Extracted records
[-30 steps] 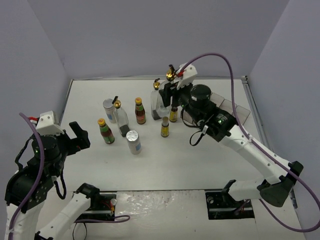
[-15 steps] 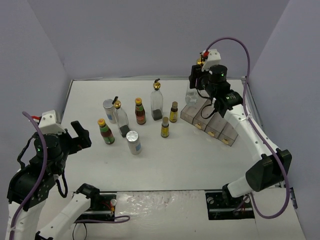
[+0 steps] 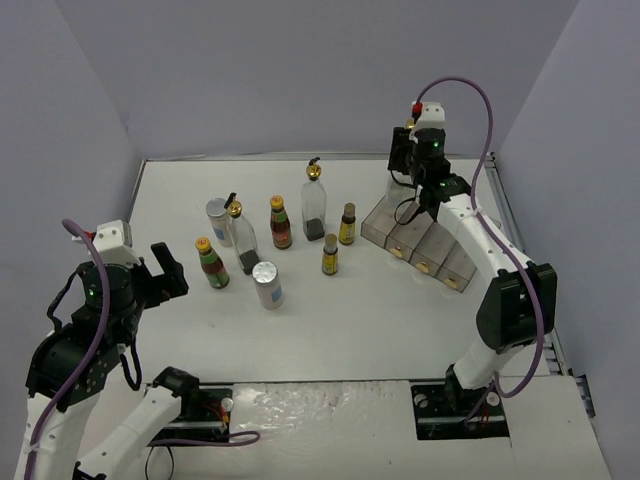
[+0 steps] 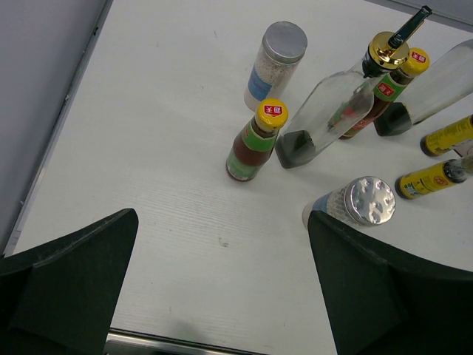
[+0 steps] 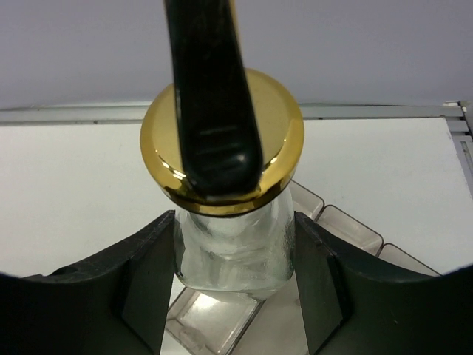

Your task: Organize the condiment bottles

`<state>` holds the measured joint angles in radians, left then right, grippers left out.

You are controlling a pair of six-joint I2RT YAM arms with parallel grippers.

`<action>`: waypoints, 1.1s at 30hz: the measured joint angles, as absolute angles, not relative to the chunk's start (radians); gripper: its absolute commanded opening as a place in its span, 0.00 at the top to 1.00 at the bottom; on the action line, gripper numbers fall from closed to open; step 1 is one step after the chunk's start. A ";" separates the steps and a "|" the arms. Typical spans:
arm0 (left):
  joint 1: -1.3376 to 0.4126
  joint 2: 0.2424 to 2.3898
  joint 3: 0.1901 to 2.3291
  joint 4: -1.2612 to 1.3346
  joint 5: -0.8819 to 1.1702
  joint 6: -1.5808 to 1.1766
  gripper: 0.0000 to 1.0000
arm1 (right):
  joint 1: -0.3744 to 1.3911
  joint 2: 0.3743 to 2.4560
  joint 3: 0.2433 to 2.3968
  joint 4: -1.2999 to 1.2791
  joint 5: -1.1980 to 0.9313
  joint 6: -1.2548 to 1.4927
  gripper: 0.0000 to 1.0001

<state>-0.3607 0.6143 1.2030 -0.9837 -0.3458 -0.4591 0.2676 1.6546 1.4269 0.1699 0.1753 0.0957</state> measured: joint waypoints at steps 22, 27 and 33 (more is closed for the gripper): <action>-0.361 0.617 1.181 -0.980 -0.348 -0.468 0.03 | 0.267 1.844 1.445 0.331 0.489 0.210 1.00; -0.361 0.617 1.181 -0.988 -0.348 -0.473 0.03 | 0.267 1.897 1.456 0.355 0.542 0.221 1.00; -0.361 0.610 1.181 -0.998 -0.348 -0.474 0.03 | 0.268 1.955 1.474 0.372 0.587 0.238 1.00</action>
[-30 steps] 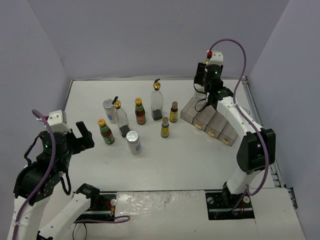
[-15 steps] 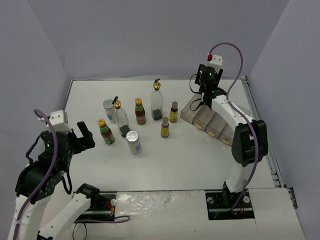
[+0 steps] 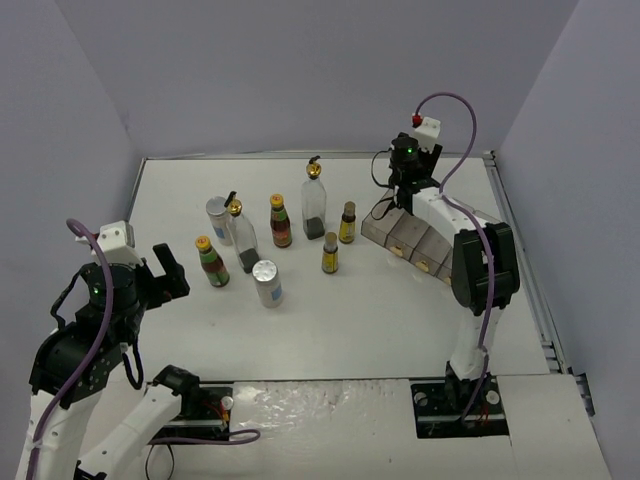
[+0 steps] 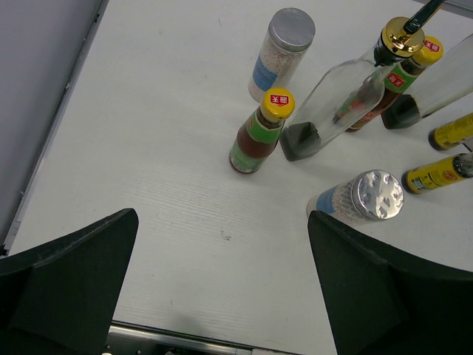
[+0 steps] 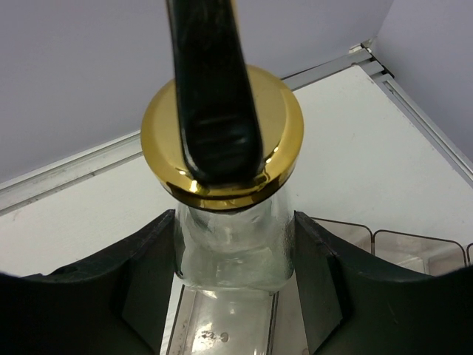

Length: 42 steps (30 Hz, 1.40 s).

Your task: Organize the condiment bottles

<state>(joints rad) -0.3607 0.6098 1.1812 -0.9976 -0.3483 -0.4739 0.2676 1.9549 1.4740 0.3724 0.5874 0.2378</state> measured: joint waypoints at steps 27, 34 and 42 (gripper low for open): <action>-0.361 0.590 1.181 -1.036 -0.349 -0.476 0.03 | 0.270 2.025 1.533 0.405 0.706 0.327 0.25; -0.361 0.590 1.181 -1.036 -0.349 -0.476 0.03 | 0.270 2.024 1.576 0.393 0.707 0.341 0.11; -0.361 0.590 1.181 -1.036 -0.346 -0.476 0.03 | 0.276 1.954 1.517 0.324 0.649 0.349 0.00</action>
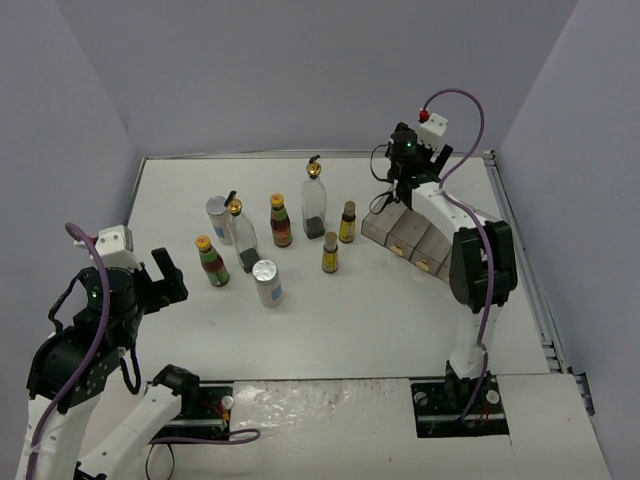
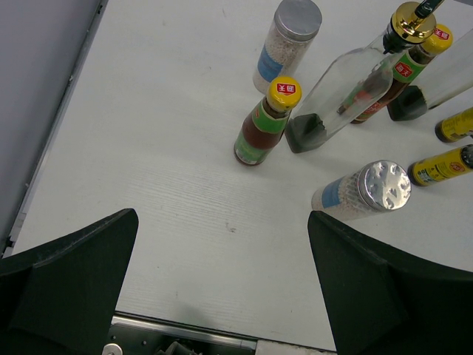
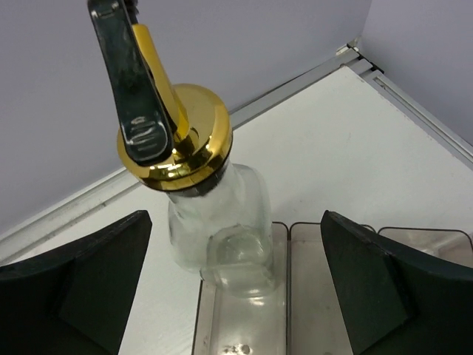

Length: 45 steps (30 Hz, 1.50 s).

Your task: Organize the condiment bottles

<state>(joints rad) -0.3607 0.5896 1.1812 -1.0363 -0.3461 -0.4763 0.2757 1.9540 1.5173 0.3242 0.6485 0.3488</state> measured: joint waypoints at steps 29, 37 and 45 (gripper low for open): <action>-0.361 0.592 1.182 -0.998 -0.342 -0.449 0.03 | 0.593 1.483 1.154 0.347 -0.154 0.072 0.00; -0.361 0.592 1.182 -1.002 -0.341 -0.462 0.03 | 0.676 1.630 1.169 0.459 0.030 0.085 0.00; -0.361 0.593 1.182 -1.009 -0.341 -0.471 0.03 | 0.690 1.756 1.216 0.499 0.126 0.094 0.01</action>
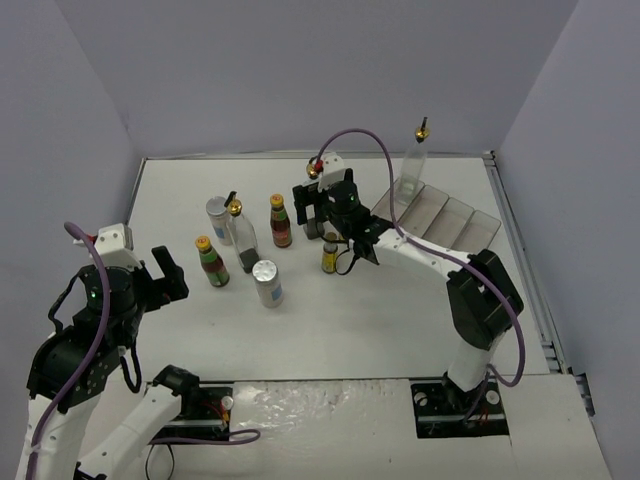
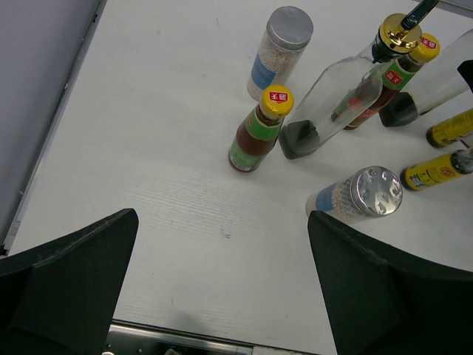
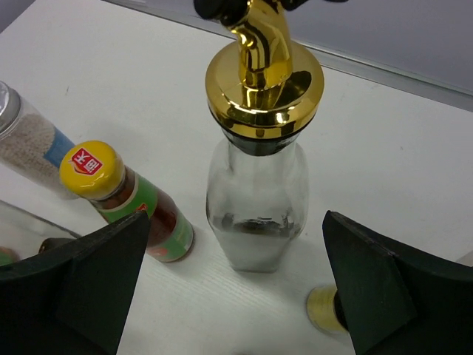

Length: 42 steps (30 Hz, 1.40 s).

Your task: Organize the condiment bottles

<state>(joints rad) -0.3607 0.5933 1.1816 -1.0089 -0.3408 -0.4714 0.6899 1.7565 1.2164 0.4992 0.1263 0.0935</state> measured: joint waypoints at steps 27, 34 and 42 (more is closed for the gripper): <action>-0.361 0.596 1.184 -1.014 -0.342 -0.464 0.03 | 0.662 1.882 1.316 0.534 0.148 0.093 0.46; -0.361 0.596 1.184 -1.014 -0.342 -0.459 0.03 | 0.655 1.882 1.316 0.534 0.129 0.079 0.94; -0.361 0.596 1.184 -1.014 -0.342 -0.458 0.03 | 0.655 1.883 1.364 0.458 0.099 0.062 1.00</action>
<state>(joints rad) -0.3607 0.5957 1.1835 -1.0142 -0.3416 -0.4580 0.6552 1.8826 1.3639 0.4579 0.0990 0.0618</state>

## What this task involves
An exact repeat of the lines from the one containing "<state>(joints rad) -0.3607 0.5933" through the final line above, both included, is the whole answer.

## Reply
<state>(joints rad) -0.3607 0.5933 1.1816 -1.0089 -0.3408 -0.4714 0.6899 1.7565 1.2164 0.4992 0.1263 0.0935</state> measured: joint waypoints at steps 27, 34 and 42 (more is closed for the gripper): <action>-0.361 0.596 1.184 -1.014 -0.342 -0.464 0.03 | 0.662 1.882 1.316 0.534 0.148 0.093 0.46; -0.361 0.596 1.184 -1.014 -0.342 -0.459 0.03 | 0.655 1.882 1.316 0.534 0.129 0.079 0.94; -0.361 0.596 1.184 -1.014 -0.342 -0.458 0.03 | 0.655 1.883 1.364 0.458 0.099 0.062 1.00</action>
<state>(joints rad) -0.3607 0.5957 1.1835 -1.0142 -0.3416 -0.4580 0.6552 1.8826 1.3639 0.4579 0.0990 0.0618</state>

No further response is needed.